Dynamic cervical screening, unlike other imaging methods, has the advantage of providing direct evidence of cervical movement under controlled and increasing stresses. It can detect new injuries as well as evaluate the stability of known or suspected fractures identified by plain radiographs. The procedure can be readily and rapidly performed in the resuscitation room, angiography suite, theatres, or the intensive care unit. The many benefits of early collar removal have been emphasised in Clancy's excellent review.1
The method does, however, require specific training and experience, and may not be feasible in a small proportion of patients because of their shape and size.
Our findings add support to the observations of others2, 3 that dynamic fluoroscopy is safe, sensitive and specific when used as part of the described spinal injury imaging protocol to identify unstable cervical spinal injuries in unconscious patients.
We have since implemented an identical spinal injury imaging protocol for unconscious injured children, the results of which are being currently analysed.

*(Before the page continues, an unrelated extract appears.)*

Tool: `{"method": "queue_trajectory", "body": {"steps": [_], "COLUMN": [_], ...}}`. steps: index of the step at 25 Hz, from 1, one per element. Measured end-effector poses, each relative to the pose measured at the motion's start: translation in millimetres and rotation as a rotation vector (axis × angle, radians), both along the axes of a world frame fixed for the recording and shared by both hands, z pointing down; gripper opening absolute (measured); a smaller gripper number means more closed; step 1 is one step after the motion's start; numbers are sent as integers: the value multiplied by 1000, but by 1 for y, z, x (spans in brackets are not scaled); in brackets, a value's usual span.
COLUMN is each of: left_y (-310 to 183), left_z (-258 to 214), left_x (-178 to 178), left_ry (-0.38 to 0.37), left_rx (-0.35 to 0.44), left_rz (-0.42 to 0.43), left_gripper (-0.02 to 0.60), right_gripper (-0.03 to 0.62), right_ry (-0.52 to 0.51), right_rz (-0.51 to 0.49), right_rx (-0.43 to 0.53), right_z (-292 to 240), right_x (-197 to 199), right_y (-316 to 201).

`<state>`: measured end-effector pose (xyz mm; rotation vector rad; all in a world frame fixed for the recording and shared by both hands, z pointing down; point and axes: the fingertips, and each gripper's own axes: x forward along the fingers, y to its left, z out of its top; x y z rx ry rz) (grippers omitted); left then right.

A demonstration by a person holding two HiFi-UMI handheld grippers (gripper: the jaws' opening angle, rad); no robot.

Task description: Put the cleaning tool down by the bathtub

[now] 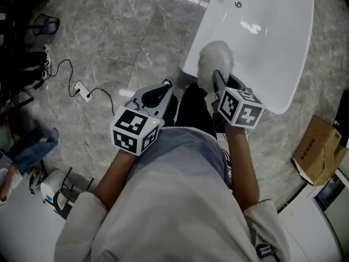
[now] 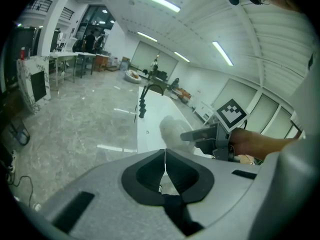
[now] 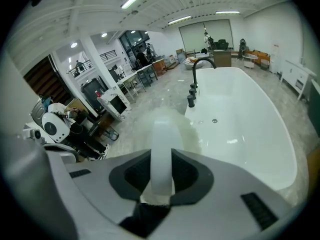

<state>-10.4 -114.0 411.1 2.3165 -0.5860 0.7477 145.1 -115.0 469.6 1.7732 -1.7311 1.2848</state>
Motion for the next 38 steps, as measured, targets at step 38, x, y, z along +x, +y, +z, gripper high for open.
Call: {"method": "queue_trajectory", "body": {"steps": [38], "left_y": [-10], "left_z": [5], "left_x": [-12], "left_ry": [-6], "left_rx": [-34], "left_rz": [-52], "left_gripper": [10], "right_gripper": [74], "right_ry": [19], "right_rz": [-56], "right_rx": [-121], "right_z": [66], "right_x": [1], "right_y": [-20]}}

The letter by Black et al is very welcome in that it usefully adds to the limited literature on dynamic flouroscopy in the obtunded patient.We need more information on the safety of this procedure as well as its performance as a diagnostic test. Injury to the brainstem or spinal cord may result from movement of the spine if there is unsuspected fracture of the dens, disruption of ligaments, traumatic disc extrusion or epidural haematoma.1 Given the apparent low frequency of these problems large numbers will be required to show its safety. What the letter from Black and colleagues demonstrates nicely is the ability of flouroscopy to clear patients and also identify those with instability. This group of 78 adults combined with the 116 of Davis et al,2 20 of Sees et al,3 and 48 of Adjani et al4 indicates a growing body of evidence about this technique. There have been no false negative results reported for a total of 242 survivors. What is essential is that all patients who undergo dynamic flouroscopy should be followed up and their outcomes reported. The next question may well be which is best—MRI (expensive, difficult to undertake for this patient group but no false negatives reported for ligamentous instability and avoids the risks of dynamic flouroscopy) or dynamic flouroscopy (cheaper, bedside test) to clear the cervical spines of this difficult group of patients?